Python Two-Sample T-Test

Most programmers around the world use Python language for programming. Python is very popular as an interpreted and high-level programming language.

Since most programmers use Python in object-oriented programming, people use it in web development, data visualization, sectors like Artificial Intelligence and Machine Learning, backend development and as a scripting language.

One feature that Python gives us is we can perform two-sample t-tests. Through this article, we will discuss what a two-sample t-test is and how to perform it using Python.

Two-Sample T-Test in Python

Two sample t-test is a type of test that we can do to determine whether the two unknown population means of two data groups are equal or not. It is also called the independent samples t-test.

It must not have any bearings for one group on another data group.

Before performing the two-sample t-test, we must consider three assumptions about the data groups.

1. The two data groups we take to test are independent.
2. Homogeneity assumption: Here, we assume that the two data groups have the same variances.
3. The last assumption is whether the data distribution in data groups is different.

With these assumptions, we can perform a two-sample t-test.

We can take two hypotheses when analyzing the results of the two-sample t-test.

1. `H0` - `dataGroup1 population mean = dataGroup2 population mean`. Also known as the null hypothesis.
2. `HA` - `dataGroup1 population mean != dataGroup2 population mean`.

There are three main methods to perform this test.

1. Using `scipy`
2. Using `pingouin`
3. Using `statsmodels`

Use `SciPy` Library

The `SciPy`, also known as the Scientific Python library, is an open-source Python library that solves scientific and mathematical problems.
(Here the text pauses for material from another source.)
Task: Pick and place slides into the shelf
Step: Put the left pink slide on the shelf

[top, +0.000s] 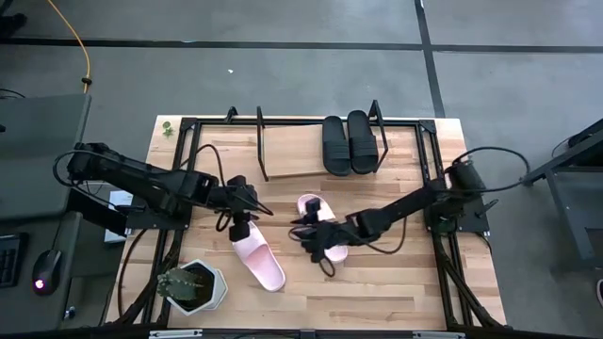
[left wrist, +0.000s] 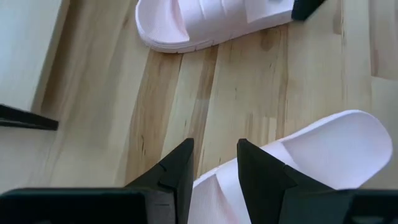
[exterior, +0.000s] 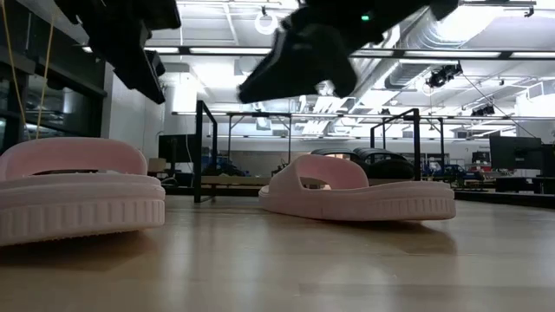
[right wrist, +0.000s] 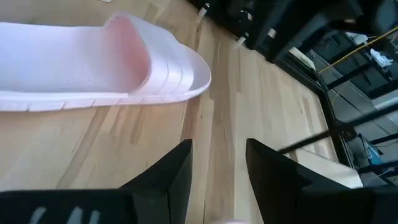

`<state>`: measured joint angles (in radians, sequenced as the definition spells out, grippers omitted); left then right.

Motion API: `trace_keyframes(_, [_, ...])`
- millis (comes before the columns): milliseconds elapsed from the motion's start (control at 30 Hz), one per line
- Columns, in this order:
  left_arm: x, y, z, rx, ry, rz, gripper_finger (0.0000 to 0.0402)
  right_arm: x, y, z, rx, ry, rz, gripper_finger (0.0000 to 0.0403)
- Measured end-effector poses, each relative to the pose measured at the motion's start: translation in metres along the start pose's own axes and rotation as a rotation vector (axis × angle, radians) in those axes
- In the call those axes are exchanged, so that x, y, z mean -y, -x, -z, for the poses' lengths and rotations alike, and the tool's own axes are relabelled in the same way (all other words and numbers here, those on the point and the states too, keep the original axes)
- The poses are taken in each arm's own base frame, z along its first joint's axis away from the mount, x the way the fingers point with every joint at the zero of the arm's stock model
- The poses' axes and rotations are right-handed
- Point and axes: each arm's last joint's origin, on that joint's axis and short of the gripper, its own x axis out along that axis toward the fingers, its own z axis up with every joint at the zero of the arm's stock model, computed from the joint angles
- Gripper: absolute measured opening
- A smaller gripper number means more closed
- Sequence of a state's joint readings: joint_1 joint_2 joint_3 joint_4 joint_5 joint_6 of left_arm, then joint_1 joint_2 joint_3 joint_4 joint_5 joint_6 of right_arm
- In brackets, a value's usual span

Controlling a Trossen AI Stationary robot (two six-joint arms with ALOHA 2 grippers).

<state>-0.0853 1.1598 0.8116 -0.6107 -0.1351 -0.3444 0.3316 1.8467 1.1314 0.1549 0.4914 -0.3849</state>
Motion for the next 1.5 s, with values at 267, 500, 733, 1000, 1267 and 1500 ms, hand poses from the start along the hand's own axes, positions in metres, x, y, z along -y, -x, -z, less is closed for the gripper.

Several high-level Python commands are available for manipulating and visualizing data in the `SciPy` library.

Several sub-packages come under the `SciPy` library. Some of them are:

1. `scipy.stats` - Can use for statistics and random numbers.
2. `scipy.io` - Can use for file input and output.
3. `scipy.linalg` - Can use for linear algebra operations.
4. `scipy.signal` - Can use for signal processing.

To perform a two-sample t-test, we can use this `SciPy` library.

The syntax for the two-sample t-test is below.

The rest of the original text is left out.